Back home (Pablo Gavilán 3)

Bajó del taxi después de dejar una buena propina al conductor y negarse en redondo a que le cogiera sus cosas del maletero. Gavilán se colgó la guitarra a la espalda y aferró las asas de su bolsa de viaje antes de encarar su regreso a casa.

La gira había durado ocho meses. «Demasiado poco. Solía pasar más de un año en la carretera», recordó con amargor. No era necesario llamar, nadie aguardaba al otro lado. Atravesó un jardín lleno de matojos y bolsas de plástico sin molestarse en revisar el estado de la cerca. La puerta lacada de blanco le esperaba, obstaculizando su paso al interior. Junto con las llaves, extrajo del bolsillo el móvil. Se quedó mirando el logotipo del Hard Rock Café en el llavero mientras esperaba el tono de llamada del número de Richar. Soportó estoicamente la tonada de Aerosmith que, supuestamente, debía entretener al llamante hasta que descolgara.

—Cinco, dos, tres, ocho, cuatro… —contestó Richar con cierto tonillo divertido.

—Vete a la mierda, tío…, ¿cómo sabías que…?

—Reservé tu vuelo en persona. Sabía a qué hora llegarías a casa y que, como siempre, olvidarías la combinación de apertura de la alarma. Bienvenido a casa, Pablo.

—No me llames Pablo, capullo. Ya hablaremos tú y yo sobre el último hotel —sin dar tiempo a contestar, cerró la tapa del aparato cortando la llamada. Quería a Richar como un hermano. Llevaban juntos en esto desde el principio, el único que aguantaba su carácter. El único que no se había ido.

La puerta se abrió sin ruido, había costado un dineral. Dejó la guitarra apoyada en la pared, bajo una horrible copia de Warhol y subió la escalera principal. Tuvo que patear alguna que otra lata de refresco vacía. Esa camiseta del suelo… Estaba seguro de que no era suya, pero la chica —una monada, por cierto— la mandaba Richar, de pago.

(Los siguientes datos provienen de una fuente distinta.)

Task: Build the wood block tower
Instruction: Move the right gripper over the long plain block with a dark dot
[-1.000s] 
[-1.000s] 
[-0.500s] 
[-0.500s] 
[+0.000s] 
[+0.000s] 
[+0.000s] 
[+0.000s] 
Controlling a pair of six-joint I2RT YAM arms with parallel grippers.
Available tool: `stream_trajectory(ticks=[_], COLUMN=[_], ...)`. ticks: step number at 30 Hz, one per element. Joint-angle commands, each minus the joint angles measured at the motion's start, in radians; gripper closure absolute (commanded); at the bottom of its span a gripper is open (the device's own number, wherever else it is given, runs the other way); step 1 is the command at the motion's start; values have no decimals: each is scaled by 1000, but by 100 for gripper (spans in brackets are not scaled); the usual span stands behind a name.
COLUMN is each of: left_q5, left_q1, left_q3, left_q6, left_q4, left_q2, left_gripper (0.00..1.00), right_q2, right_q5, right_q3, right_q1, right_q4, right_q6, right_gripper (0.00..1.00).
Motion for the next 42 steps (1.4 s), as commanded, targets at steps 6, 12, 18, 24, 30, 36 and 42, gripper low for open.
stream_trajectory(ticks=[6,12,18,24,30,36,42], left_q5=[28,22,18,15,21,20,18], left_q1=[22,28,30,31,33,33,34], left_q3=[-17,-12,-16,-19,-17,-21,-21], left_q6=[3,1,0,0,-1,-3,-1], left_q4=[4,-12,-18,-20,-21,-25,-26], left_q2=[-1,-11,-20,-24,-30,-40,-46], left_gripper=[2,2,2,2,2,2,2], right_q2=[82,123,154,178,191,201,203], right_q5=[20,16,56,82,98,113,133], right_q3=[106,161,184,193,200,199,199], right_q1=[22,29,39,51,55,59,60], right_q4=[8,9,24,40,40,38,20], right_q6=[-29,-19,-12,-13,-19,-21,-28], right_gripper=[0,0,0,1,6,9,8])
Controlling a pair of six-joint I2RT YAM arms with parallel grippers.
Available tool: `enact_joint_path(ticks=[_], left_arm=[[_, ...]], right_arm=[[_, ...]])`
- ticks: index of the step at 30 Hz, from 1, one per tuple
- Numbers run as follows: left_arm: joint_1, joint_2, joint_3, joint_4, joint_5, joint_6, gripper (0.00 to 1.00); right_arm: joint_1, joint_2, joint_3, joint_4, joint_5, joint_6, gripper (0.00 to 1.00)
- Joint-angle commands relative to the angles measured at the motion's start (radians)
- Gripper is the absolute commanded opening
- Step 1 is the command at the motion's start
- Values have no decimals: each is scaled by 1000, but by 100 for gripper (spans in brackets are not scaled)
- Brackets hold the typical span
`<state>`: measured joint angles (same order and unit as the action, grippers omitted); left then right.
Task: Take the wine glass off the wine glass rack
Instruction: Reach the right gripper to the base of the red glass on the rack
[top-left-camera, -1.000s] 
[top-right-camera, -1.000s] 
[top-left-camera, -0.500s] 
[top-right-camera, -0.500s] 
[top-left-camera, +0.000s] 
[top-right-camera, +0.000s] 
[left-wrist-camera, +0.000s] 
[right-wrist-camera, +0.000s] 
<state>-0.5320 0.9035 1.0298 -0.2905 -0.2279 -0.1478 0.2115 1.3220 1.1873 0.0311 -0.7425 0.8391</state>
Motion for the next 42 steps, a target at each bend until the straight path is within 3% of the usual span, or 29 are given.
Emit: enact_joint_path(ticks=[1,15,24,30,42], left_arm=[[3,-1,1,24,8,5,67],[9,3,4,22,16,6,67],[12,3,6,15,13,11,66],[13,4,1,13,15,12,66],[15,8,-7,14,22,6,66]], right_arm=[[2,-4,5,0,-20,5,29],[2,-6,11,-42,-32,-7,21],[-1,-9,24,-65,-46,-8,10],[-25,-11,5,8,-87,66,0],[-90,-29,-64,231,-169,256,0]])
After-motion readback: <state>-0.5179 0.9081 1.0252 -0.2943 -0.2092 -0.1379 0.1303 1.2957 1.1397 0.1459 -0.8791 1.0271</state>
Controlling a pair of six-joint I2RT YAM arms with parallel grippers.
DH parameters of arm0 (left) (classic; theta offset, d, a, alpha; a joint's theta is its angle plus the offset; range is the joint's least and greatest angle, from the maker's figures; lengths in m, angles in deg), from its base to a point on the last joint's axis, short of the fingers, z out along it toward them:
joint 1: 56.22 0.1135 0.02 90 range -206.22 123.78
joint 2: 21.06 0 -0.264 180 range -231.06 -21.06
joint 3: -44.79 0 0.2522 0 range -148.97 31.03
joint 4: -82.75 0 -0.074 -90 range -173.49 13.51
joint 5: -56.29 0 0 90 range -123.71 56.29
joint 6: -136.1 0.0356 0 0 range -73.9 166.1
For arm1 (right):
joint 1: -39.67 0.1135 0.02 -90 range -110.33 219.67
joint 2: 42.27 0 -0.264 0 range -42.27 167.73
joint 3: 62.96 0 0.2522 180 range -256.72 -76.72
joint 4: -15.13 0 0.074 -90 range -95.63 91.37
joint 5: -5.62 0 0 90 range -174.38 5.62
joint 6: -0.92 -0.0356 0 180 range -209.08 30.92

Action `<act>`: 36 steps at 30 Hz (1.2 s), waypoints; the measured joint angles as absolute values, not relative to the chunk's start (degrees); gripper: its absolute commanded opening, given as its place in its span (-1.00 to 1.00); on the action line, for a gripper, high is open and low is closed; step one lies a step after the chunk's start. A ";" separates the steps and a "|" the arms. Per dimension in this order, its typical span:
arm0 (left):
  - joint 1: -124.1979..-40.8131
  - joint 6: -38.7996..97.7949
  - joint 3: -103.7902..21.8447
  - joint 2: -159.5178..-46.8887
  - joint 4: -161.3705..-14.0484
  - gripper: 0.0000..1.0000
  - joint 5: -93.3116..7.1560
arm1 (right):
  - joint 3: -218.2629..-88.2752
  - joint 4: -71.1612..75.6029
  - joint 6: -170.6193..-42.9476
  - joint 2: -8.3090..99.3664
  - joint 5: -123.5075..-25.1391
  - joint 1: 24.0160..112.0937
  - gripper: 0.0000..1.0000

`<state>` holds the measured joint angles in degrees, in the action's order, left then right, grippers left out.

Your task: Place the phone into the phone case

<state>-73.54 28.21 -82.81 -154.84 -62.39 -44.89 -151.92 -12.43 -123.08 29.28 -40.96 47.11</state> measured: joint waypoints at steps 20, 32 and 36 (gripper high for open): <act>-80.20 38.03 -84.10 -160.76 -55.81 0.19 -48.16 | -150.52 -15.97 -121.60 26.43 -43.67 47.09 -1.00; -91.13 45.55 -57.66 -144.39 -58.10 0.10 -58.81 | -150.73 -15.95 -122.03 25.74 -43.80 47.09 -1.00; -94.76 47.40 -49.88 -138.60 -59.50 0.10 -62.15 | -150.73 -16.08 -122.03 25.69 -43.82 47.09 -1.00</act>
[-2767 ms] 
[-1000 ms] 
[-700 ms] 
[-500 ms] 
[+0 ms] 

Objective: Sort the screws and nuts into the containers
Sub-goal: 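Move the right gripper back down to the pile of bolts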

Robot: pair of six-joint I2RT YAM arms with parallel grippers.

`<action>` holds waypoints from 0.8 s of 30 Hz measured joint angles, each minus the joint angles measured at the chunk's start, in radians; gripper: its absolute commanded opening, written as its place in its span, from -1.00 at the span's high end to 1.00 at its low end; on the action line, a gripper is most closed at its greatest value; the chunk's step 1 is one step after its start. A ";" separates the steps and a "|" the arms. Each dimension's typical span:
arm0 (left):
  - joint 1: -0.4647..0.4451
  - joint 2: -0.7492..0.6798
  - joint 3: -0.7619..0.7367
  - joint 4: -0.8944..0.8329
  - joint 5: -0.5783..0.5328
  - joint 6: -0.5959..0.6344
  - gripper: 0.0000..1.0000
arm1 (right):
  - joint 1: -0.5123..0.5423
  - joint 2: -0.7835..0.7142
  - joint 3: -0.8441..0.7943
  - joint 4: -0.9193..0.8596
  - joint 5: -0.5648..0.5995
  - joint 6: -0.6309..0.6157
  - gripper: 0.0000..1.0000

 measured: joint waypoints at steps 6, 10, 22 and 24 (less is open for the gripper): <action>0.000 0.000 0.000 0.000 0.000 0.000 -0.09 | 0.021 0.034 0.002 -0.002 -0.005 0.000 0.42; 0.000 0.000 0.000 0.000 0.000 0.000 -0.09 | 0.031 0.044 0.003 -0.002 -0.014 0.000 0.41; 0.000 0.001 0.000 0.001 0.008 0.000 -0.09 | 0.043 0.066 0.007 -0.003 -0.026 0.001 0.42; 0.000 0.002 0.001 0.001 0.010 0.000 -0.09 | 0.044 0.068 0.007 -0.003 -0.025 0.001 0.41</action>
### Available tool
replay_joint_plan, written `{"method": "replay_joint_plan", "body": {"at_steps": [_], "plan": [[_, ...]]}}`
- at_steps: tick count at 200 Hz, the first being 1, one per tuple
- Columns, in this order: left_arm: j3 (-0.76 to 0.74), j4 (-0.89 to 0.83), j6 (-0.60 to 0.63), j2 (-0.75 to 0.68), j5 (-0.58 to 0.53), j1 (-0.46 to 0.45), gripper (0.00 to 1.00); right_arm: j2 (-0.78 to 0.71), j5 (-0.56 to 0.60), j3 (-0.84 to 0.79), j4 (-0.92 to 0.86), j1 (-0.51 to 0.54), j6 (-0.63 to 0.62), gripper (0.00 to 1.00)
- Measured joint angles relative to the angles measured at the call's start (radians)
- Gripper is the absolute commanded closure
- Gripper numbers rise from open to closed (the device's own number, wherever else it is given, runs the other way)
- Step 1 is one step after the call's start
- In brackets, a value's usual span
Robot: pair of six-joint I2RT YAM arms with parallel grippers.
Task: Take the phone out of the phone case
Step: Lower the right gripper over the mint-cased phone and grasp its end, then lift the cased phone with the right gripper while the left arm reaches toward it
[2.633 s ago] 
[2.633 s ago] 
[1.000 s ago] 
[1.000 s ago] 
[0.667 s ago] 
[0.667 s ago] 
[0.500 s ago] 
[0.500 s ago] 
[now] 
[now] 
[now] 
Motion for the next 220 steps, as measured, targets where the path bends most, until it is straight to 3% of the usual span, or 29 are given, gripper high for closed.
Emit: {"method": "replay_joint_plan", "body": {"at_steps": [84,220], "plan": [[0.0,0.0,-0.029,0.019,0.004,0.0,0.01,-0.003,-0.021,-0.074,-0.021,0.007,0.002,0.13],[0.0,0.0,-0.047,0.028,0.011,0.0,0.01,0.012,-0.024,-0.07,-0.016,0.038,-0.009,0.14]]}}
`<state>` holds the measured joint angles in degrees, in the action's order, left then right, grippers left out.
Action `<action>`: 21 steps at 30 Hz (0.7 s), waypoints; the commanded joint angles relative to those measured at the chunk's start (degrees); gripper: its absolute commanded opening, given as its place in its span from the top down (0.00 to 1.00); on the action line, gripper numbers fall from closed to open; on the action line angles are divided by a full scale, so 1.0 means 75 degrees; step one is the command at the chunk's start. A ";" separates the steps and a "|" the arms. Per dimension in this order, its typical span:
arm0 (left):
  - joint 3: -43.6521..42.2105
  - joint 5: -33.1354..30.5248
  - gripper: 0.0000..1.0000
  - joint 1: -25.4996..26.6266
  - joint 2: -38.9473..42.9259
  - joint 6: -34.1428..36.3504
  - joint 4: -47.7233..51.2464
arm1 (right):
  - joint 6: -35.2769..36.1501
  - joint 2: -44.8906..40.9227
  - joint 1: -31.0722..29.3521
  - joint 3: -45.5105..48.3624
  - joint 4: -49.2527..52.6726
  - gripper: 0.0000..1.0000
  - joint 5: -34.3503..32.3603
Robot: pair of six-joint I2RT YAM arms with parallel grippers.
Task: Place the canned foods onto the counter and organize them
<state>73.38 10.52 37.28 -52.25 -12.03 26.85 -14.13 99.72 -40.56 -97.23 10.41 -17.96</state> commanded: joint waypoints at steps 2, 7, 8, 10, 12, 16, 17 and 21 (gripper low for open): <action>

Ya no hacían cola las jovencitas, atraídas por el fulgor del gran músico, su dinero y las celebraciones en las que nunca faltaba de nada. Su agente había despedido al personal. «La cuenta no está para excesos», le había dicho. Joder, podía haberse encargado de que la limpiaran por lo menos. La fiesta de arranque de gira…

Nada más entrar en su habitación, se tiró en plancha sobre la cama de agua, que borboteó en la recepción, adaptándose a su cuerpo tras unos bamboleos. Apartó unos cabellos del rostro para mirar al cielo a través de aquella claraboya tan rocambolesca que había encargado por Internet y que había sido objeto de comentarios en un número de Rolling Stone. “Las estrellas te miran”, lo habían titulado, no sin cierta sorna. Desde su posición alcanzaba a ver el único otro mueble del dormitorio. La estantería del bar daba grima. No necesitaba acercarse para comprobar que la fiesta, además de cierto tufillo, había dejado secas sus reservas. Echó mano al bolsillo trasero de los tejanos que todavía llevaba puestos. Salvado. La petaca estaba a pleno rendimiento, la azafata se había encargado de que no le faltara de nada durante el vuelo. Bourbon…, aquel tipo del hotel, el del pelo a lo Alfredo Landa, se había portado. Tosió después del trago y se tuvo que sentar, apoyando el peso en una mano para vencer el oleaje.

El alcohol le dio la firmeza necesaria para quitarse las botas de punta metálica y arrojarlas a un rincón distinto. Le gustó el sonido del calzado rebotando en la mullida —y mugrienta— moqueta. Ya se ducharía mañana, había encontrado el mando a distancia de la claraboya y sí que recordaba cuál era la secuencia para oscurecer el día. Necesitaba dormir unas horas, aunque fuera media tarde; necesitaba darse por enterado de su vuelta a casa.